The equation formulated by Hashmet et al. (2014b) was modeled using Originpro but was not valid as the fit did not converge as results in Fig. 18 represent. The reason was due to the mutual dependencies that exist between the parameters. The solution proposed to over-parameterization of the fitting function was to eliminate salinity and divalent content from the equation as an input and add it as a coefficient to be estimated too.

Fig. 18

Results of a power law modification for SAV10 data

Concluding remarks

A novel modification to power law has been developed to model polymer viscosity under various salinities, divalent content, and polymer concentrations. Rheological measurement on a wide number of polymer solution was conducted to establish the model and investigate its validity. Conclusion of results obtained is:

• Accuracy of the model in low to medium shear rate and slight deviation from the bulk data at extreme shear rate.

• The model produced a good fit for all types of salinities in a fixed polymer concentration.

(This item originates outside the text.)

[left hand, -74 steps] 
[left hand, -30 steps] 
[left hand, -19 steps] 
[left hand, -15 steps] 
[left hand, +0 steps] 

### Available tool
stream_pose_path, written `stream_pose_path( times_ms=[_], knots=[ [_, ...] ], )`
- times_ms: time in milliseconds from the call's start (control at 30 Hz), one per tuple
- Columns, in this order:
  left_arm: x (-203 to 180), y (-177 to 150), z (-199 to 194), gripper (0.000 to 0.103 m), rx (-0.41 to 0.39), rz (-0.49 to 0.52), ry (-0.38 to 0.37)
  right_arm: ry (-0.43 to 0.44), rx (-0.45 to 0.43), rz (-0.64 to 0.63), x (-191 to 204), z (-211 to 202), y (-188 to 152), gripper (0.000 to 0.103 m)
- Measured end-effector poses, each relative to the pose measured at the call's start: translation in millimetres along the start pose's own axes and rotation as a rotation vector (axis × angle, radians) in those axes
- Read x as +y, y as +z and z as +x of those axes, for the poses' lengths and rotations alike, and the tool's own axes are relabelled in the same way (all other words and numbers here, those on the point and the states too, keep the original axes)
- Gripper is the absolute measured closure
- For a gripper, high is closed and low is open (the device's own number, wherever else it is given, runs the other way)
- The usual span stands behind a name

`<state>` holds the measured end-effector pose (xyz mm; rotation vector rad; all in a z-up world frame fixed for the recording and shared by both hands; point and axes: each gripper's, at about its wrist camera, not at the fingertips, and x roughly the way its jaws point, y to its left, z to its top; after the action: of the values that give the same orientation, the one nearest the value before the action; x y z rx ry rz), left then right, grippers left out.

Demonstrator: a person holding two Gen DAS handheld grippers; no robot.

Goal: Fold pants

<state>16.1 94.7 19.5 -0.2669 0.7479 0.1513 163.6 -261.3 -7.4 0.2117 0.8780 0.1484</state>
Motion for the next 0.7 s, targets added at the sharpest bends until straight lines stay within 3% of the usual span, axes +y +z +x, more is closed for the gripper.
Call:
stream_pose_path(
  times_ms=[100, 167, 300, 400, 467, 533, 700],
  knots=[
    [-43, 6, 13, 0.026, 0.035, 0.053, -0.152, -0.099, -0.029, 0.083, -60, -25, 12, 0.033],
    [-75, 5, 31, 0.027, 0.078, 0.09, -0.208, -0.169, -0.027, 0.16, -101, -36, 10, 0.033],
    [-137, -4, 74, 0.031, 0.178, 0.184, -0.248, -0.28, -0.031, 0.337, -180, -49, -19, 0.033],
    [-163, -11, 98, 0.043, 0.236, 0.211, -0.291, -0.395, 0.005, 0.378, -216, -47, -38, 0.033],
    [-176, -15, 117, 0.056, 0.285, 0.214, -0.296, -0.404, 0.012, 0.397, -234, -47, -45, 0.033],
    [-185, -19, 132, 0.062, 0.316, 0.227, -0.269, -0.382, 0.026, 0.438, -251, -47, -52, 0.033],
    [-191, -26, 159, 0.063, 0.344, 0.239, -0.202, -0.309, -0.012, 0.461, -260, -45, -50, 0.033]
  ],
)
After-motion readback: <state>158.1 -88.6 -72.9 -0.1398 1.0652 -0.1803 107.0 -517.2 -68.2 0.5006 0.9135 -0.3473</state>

• The fit was acceptable for low concentration polymer solution with noticeable deviation at low and high shear rates caused by the scattering of the laboratory measurement.

• At high polymer concentration, the suggested model provided excellent results across all salinities.

• Reduction of number of coefficients in comparison to other modifications assisted in the lack of over-parameterization and coexistence of mutual dependencies.

• The novel model was proved to be a contender for other established models and proved its accuracy in predicting polymer viscosity under a wide range of variables.